I decided this year that I should really put some effort into maintaining my portal page so that I can live by example to show that it can be a useful tool for our department. The initial tinkering was really hairy, because our school uses a free portal software that is quite user-unfriendly, but after a bit of emails back and forth with THE portal lady, I've managed to get all five of my classes up and running with a basic title, an announcements section, and a document section. YAY!
I plan to use this extensively this year, especially because of the printing quota situation. (My friend who used to give me her extra printing quota, is no longer working at our school this year, and anyway I feel that it's too early in the year for me to be begging for copies.) I think it would also provide transparency for parents whose children have special learning needs. So, here we go. All lessons go up on the portal upon finishing the planning, and homework will be posted as well, along with additional resources such as mixed IB practice sets, which I will no longer print out for my whole class. I am still offering lunch-time review sessions this year for my Grade 12 IB students, but I will expect those in attendance to have already printed out and completed the packets on their own prior to coming to see me at lunch, so that I can really focus on helping to address their remaining issues instead of just waiting around for them to try problems.
From a department head's perspective (I am just rambling now), the hierarchical organization of the portal pages is important as well, and our department should align with the other departments' organization of their pages, for example. Fortunately, my colleague had already done some planning with regards to this. Right now, my goal is to just focus on my own pages, and once I get mine really up and running, I will be able to do a demo for my colleagues and to serve as their in-house technical go-to person, should they need some help with customizing their pages. (As it is not always so easy to get in touch with portal people at a moment's notice, with them being in the basement of a different building and us being on the top floor of ours.)
Another thing I am trying with my new "low" Grade 9 group this year is a system of modeling how to take notes. I will, for once, produce my own hand-written notes in advance, word for word, so that I know exactly what they should write down. The notes will be in a two-column format and they will cut a thin incision in the piece of paper and fold half of it back, so that they can use it as a flashcard / non-fancy foldable down the road. I am asking all kids in that class to maintain a binder for me, and the notes I ask them to take will have both bulleted key points (for the verbal learners) and diagrams (for the visual learners), along with the foldable portion (for the more drill-focused learners) and of course worksheets to help solidify and apply the concepts.

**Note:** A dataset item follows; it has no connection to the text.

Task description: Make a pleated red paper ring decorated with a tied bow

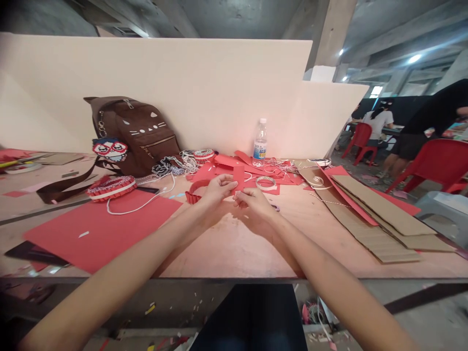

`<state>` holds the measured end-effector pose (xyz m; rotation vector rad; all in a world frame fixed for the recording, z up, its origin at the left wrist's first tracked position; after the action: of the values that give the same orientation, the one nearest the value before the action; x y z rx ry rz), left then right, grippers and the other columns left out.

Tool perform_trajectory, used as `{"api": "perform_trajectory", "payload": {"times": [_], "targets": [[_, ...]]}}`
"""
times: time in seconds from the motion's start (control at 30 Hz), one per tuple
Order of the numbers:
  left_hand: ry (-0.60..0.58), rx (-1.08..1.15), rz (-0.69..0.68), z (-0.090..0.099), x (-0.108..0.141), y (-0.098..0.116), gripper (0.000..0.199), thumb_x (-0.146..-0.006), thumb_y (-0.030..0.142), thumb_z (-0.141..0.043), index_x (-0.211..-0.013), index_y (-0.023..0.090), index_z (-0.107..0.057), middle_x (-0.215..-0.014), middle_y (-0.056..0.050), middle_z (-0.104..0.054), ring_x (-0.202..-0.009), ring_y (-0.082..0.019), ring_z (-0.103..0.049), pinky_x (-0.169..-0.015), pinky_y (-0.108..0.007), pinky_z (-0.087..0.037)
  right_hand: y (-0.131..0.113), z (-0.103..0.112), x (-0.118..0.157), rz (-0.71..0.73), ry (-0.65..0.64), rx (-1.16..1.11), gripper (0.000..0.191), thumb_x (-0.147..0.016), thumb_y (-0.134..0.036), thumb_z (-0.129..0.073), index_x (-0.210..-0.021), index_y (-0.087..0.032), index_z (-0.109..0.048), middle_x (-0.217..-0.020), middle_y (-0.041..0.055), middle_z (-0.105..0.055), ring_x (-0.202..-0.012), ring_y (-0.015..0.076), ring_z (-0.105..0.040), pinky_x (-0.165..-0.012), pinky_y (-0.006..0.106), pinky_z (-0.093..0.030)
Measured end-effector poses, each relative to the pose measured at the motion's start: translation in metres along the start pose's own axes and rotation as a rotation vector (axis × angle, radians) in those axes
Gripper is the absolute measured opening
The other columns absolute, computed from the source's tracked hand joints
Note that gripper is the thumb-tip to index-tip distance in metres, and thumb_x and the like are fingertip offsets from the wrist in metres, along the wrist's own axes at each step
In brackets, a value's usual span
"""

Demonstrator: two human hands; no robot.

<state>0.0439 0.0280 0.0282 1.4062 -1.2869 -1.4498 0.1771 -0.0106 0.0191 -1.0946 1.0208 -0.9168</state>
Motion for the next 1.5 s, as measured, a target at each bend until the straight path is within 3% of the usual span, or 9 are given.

This will not replace my typical scaffolded worksheets and projects, but it is a way of concretely reinforcing base building blocks for the kids who need that extra help with organizing information. If I am introducing a new concept, for example, we can do all the normal exploratory stuff and then come back to the notes as a whole-class wrap-up discussion. In the long run, I think it will be a superb addition to my overall teaching, but I am starting with this class just to try it out. Anyway, I met my group for the first time today and they were great! I gave them a little chat about our hopes for them to catch up on all the algebra concepts (by lessening the amount of "traditional" geometry I will teach to them this year and replacing it with more focused algebra reinforcement), to assuage their anxiety about being in the "low" class. We will see how it goes this year. I know that, as always, it will probably be challenging (as a starting point, many of these Grade 9's cannot plot given coordinates (x, y) after the summer, as I had feared might be the case...), but I hope that this year will go even better than last year's group, and that I will manage to get more of them caught up by the end of the year!!

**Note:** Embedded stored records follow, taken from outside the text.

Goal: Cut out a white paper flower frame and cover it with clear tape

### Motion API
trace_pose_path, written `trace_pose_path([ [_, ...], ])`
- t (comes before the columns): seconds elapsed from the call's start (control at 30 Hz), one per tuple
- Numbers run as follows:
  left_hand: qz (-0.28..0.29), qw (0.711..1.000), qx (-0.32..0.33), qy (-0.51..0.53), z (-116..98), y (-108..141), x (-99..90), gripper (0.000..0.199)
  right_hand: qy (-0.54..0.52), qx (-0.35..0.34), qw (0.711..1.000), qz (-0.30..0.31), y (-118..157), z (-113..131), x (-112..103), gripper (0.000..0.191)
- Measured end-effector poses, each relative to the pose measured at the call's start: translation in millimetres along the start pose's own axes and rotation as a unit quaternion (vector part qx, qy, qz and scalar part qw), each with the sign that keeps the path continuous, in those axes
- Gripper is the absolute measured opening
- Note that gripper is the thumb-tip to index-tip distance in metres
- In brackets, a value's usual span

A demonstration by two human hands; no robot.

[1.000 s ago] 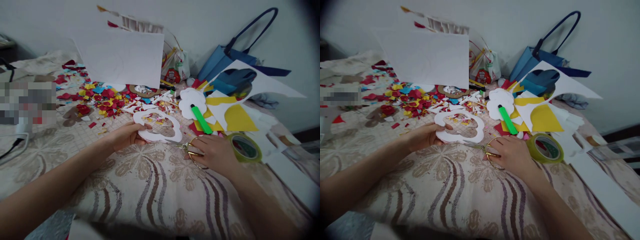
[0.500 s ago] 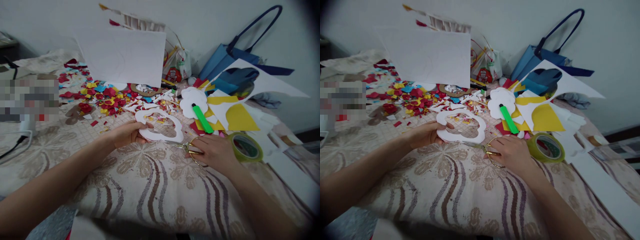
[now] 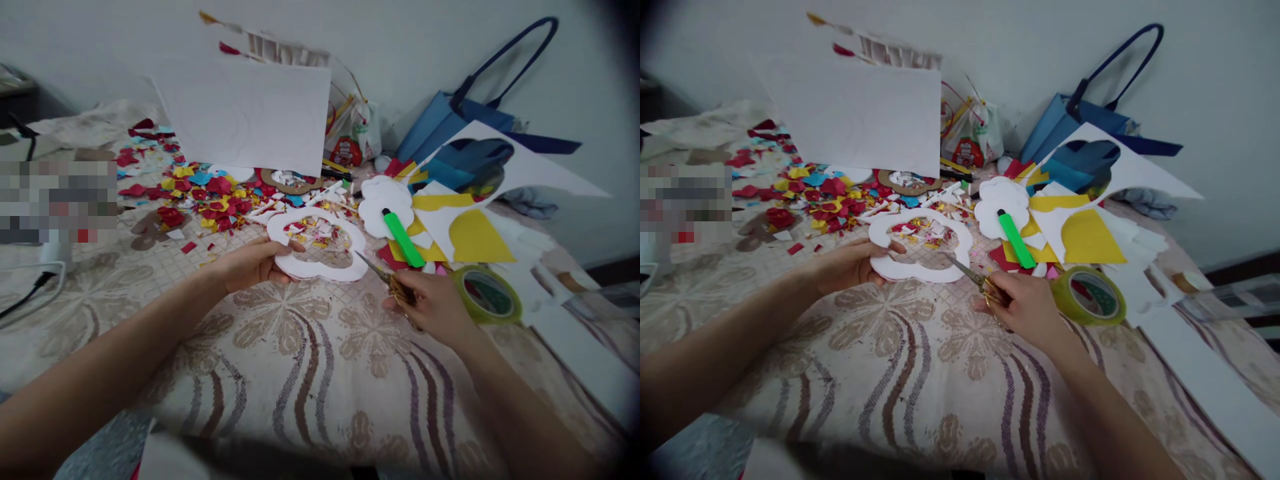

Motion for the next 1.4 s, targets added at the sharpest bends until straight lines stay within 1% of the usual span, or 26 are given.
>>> trace_pose_path([
  [0.03,-0.002,1.000,0.008,-0.002,-1.0,0.1,-0.7,0.022,-0.044,0.019,0.999,0.025,1.0,1.2,-0.8,0.036],
  [0.1,-0.008,1.000,0.023,-0.005,-2.7,0.1,-2.5,0.020,-0.138,0.041,0.986,0.087,3.5,4.8,-0.6,0.038],
  [0.2,-0.014,0.999,0.038,-0.010,-4.1,-0.6,-5.8,0.015,-0.242,0.036,0.952,0.184,7.2,8.8,3.4,0.050],
  [0.3,-0.014,0.998,0.054,-0.015,-4.2,-1.4,-8.8,0.010,-0.279,0.027,0.922,0.265,10.7,4.5,10.5,0.058],
  [0.37,-0.012,0.998,0.059,-0.022,-3.2,-1.9,-10.5,0.009,-0.283,0.024,0.913,0.293,12.1,-1.1,14.3,0.059],
  [0.5,-0.003,0.998,0.059,-0.029,0.1,-2.6,-13.5,0.009,-0.294,0.018,0.900,0.322,13.0,-7.4,18.1,0.058],
  [0.63,0.013,0.997,0.069,-0.034,1.2,-2.4,-13.6,0.008,-0.303,0.023,0.893,0.333,11.5,-6.6,19.1,0.056],
  [0.77,0.014,0.997,0.071,-0.041,0.0,-1.2,-12.3,0.009,-0.314,0.034,0.879,0.358,11.0,-7.3,20.5,0.056],
  [0.93,0.028,0.996,0.067,-0.059,-1.5,-0.4,-12.6,0.010,-0.317,0.036,0.878,0.358,11.5,-12.7,21.5,0.053],
  [1.27,0.032,0.994,0.069,-0.080,-2.6,0.6,-10.6,0.009,-0.340,0.065,0.866,0.361,14.1,-18.0,23.0,0.050],
  [1.33,0.034,0.994,0.067,-0.083,-2.2,0.5,-10.8,0.009,-0.337,0.070,0.868,0.358,13.7,-17.2,22.1,0.050],
  [1.4,0.037,0.994,0.068,-0.083,-1.3,-0.1,-11.7,0.010,-0.332,0.061,0.872,0.354,12.3,-14.9,20.4,0.050],
])
Point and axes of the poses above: each hand's wrist, its own y-axis away from the middle knuckle, its own x-axis out of the palm, z = x × y, the point moved 3 cm from there along -y, towards the middle knuckle, and after that the axes turned 8 degrees about -y, right-handed, at the moved point
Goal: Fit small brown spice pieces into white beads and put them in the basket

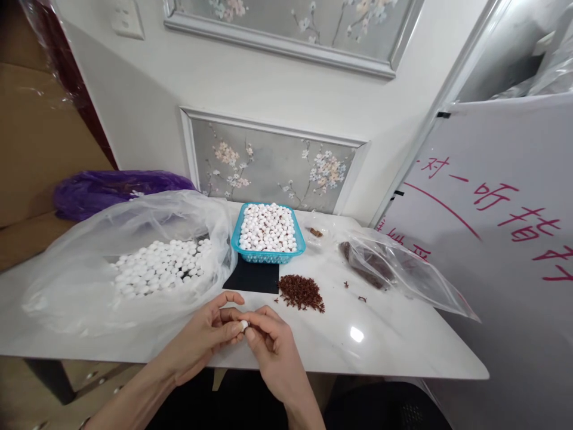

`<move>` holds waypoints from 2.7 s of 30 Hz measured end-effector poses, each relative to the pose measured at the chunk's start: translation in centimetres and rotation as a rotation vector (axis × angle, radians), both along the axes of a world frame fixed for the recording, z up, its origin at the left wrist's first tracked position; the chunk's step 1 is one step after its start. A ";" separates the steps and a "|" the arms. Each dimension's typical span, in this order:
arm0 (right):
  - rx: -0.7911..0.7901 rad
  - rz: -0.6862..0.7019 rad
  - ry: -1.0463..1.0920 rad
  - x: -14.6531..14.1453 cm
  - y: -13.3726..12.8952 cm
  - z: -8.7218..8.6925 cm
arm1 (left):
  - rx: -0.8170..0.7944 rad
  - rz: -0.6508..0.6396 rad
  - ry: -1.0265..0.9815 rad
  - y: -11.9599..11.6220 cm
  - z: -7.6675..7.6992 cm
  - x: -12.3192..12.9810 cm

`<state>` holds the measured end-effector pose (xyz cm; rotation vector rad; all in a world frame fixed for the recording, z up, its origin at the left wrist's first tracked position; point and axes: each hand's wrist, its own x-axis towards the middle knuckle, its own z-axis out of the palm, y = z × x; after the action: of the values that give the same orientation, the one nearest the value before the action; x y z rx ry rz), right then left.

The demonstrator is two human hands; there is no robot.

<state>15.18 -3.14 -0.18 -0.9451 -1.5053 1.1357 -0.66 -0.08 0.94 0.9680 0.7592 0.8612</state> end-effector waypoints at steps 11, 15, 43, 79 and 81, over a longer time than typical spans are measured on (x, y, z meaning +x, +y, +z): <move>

Also, it looks like I will be teaching integer operations this year. Any good ideas?? I've never done this before, but I want to start with elevator word problems and then work our way to simple addition / subtraction statements. For multiplication and division, should I use a number line model to explain why there are "rules" like (-)(-) = (+)?? Anything you can send me would be super, and if I change parts of it, I'll re-post to give back to the community. :) xoxx
PS. In a recent middle-school PD, I realized that I am an impulsive do-er as a teacher (and more or less in life in general). These little changes I am trying are not very well-thought out, but I tend to go with the first potential thing I am excited about, and then later learn from my mistakes. Are you like this, too??